### Task instructions
Lines below starting with the line with "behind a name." and going on through the line with "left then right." must be output exactly; the rest of the records must be left out.

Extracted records
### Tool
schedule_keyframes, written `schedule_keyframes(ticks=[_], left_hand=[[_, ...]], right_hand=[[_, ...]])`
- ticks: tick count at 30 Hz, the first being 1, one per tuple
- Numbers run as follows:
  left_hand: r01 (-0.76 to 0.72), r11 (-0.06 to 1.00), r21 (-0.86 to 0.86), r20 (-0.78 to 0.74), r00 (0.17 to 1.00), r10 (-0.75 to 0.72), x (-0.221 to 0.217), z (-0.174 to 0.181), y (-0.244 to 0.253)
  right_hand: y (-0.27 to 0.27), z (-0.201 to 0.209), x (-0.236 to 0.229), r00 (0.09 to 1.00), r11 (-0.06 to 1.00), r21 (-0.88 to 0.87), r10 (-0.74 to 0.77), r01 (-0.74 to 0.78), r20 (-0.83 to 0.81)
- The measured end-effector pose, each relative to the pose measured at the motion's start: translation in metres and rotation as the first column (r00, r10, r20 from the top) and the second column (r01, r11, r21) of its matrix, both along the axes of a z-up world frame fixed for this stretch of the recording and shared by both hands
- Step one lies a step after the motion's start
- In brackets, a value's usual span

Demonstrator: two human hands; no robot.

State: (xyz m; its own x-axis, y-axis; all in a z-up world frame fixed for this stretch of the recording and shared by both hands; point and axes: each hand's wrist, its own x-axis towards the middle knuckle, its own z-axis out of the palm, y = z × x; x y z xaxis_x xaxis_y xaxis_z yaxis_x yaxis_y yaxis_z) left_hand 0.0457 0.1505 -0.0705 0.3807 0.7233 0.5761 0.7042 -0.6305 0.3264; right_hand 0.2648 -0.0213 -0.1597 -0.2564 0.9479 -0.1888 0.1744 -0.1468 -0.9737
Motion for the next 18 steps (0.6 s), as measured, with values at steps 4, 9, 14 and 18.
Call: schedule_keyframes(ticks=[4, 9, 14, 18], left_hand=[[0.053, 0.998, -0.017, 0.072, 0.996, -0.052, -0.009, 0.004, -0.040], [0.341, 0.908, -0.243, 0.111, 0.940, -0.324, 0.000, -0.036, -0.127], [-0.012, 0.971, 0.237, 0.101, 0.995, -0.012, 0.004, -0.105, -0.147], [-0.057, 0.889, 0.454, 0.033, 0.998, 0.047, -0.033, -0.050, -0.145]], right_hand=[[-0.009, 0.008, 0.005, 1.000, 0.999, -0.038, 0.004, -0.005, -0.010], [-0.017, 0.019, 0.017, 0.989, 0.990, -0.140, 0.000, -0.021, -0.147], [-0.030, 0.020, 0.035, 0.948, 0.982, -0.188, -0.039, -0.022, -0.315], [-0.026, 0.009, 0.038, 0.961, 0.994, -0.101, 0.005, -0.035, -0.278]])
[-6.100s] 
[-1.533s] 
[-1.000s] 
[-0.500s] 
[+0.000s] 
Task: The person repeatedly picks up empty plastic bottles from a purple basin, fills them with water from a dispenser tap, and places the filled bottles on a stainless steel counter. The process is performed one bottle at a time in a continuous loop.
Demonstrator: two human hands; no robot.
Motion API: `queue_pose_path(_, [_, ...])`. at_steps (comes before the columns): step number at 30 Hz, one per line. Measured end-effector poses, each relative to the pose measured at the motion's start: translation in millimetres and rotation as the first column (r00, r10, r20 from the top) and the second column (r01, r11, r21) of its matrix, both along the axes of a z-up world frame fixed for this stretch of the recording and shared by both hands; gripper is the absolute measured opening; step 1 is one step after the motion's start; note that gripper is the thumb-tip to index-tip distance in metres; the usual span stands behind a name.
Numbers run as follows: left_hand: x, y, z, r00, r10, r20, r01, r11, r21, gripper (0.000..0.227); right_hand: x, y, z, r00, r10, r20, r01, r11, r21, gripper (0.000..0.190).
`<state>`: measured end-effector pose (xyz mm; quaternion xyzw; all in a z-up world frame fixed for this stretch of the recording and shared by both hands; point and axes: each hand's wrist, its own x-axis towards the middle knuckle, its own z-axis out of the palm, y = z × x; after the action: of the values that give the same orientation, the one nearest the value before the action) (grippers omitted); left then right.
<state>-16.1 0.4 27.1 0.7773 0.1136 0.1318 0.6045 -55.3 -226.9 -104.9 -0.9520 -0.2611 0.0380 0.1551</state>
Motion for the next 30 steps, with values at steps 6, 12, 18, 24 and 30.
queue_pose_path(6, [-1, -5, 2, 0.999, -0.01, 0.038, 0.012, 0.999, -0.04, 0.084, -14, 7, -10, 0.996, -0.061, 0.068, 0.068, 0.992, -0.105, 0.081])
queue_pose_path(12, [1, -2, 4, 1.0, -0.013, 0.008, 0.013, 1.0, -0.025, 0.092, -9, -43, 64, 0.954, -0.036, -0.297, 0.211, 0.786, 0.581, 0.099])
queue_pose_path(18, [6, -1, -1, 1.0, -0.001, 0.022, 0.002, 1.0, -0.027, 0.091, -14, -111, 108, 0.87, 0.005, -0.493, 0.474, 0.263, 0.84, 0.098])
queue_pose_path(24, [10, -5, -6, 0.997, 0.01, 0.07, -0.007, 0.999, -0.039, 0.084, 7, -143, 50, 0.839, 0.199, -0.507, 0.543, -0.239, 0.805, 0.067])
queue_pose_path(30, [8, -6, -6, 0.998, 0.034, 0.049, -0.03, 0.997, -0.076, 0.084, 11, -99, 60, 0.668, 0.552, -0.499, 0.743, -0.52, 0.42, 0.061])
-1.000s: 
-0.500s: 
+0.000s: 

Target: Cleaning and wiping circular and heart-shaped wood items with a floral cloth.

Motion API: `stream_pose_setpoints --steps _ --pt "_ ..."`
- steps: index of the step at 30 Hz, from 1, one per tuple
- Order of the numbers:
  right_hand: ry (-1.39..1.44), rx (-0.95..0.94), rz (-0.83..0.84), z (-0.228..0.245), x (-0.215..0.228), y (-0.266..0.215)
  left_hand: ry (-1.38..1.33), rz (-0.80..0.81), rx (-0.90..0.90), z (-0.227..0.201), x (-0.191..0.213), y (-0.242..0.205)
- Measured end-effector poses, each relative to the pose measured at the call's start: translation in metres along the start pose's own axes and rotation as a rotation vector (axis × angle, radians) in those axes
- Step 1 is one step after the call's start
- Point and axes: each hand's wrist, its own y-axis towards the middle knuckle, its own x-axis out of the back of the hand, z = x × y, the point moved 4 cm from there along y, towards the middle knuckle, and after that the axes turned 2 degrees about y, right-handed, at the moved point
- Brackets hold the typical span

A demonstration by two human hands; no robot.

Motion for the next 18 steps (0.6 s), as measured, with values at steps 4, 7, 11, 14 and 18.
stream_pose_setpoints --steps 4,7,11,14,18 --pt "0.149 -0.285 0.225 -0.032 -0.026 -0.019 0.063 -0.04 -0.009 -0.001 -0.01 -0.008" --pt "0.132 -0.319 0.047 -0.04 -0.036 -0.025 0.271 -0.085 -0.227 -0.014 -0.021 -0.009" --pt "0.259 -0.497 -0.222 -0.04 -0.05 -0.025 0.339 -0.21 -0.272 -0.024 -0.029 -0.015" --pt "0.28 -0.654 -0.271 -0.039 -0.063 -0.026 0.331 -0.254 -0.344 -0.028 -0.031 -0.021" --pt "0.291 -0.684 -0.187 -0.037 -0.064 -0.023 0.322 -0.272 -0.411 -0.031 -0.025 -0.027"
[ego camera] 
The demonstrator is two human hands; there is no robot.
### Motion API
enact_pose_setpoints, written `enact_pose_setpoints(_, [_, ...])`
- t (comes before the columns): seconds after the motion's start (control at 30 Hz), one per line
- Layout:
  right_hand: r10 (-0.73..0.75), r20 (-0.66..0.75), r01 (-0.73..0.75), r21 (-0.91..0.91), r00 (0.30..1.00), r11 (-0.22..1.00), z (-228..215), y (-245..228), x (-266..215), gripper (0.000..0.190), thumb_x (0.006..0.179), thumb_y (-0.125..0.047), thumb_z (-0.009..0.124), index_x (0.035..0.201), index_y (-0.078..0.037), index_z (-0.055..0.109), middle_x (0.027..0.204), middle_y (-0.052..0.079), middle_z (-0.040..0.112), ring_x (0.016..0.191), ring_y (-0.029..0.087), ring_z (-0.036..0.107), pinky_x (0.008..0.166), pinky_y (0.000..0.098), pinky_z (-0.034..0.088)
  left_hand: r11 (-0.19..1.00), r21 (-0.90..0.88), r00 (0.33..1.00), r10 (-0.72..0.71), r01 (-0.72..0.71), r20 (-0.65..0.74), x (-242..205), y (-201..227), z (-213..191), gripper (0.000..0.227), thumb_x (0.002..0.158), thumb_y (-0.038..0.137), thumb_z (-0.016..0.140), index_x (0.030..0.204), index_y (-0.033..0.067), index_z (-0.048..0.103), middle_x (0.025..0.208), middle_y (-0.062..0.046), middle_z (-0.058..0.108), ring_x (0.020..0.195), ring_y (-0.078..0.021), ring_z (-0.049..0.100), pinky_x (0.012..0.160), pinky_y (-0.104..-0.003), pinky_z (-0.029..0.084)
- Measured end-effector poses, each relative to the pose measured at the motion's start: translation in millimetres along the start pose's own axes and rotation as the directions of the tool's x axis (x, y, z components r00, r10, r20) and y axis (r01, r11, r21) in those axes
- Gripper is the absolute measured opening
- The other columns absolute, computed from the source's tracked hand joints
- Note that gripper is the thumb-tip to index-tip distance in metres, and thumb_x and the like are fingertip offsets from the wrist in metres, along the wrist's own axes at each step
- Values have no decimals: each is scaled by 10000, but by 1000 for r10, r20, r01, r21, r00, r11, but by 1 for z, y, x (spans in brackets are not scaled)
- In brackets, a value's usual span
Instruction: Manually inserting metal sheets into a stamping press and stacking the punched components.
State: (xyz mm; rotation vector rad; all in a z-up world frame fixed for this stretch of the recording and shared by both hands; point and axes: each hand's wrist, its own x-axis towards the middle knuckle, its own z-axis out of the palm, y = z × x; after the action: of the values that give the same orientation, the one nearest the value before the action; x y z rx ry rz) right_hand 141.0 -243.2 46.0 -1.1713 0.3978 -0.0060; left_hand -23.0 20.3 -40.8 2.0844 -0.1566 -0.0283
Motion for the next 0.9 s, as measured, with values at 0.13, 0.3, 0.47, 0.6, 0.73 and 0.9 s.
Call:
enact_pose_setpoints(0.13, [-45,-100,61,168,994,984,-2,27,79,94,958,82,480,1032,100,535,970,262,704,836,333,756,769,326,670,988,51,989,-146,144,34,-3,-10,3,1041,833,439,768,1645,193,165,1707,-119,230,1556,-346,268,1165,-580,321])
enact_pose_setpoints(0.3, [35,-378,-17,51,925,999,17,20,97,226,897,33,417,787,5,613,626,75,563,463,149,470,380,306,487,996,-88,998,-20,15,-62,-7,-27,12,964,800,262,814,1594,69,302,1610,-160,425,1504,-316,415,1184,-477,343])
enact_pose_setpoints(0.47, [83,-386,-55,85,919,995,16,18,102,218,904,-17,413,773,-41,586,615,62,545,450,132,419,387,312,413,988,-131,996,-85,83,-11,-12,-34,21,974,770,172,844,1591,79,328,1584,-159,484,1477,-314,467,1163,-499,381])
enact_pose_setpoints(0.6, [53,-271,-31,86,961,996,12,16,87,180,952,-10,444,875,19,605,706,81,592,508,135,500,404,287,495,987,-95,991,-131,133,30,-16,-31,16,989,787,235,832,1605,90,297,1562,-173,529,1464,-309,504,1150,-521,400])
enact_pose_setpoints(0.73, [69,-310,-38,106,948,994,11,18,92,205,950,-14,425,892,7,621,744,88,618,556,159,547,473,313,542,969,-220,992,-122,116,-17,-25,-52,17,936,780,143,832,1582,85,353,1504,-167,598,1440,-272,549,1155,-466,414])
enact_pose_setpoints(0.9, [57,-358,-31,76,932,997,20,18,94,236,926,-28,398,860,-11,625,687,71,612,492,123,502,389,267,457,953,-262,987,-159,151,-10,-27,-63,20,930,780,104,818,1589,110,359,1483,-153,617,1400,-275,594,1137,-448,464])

### Problem solution
Motion API: `queue_pose_path(_, [_, ...])`. at_steps (comes before the columns): step number at 30 Hz, one per line. Measured end-effector poses, each relative to the pose measured at the motion's start: translation in millimetres and rotation as the first column (r00, r10, r20 from the top) and the second column (r01, r11, r21) of its matrix, both along the axes of a z-up world frame fixed for this stretch of the recording and shared by both hands; gripper is the absolute measured opening; step 1 is one step after the motion's start; note that gripper is the thumb-tip to index-tip distance in metres; the usual span stands behind a name.
Numbers run as follows: left_hand: x, y, z, r00, r10, r20, r01, r11, r21, gripper (0.000..0.227); right_hand: x, y, z, r00, r10, r20, r01, r11, r21, gripper (0.000..0.190).
`<state>`: measured end-effector pose (xyz mm; quaternion xyzw; all in a z-up world frame fixed for this stretch of the recording and shared by both hands; point and axes: each hand's wrist, its own x-axis towards the middle knuckle, its own z-axis out of the palm, y = z × x; after the action: of the values that give the same orientation, the one nearest the value before the action) (grippers omitted); left then right.

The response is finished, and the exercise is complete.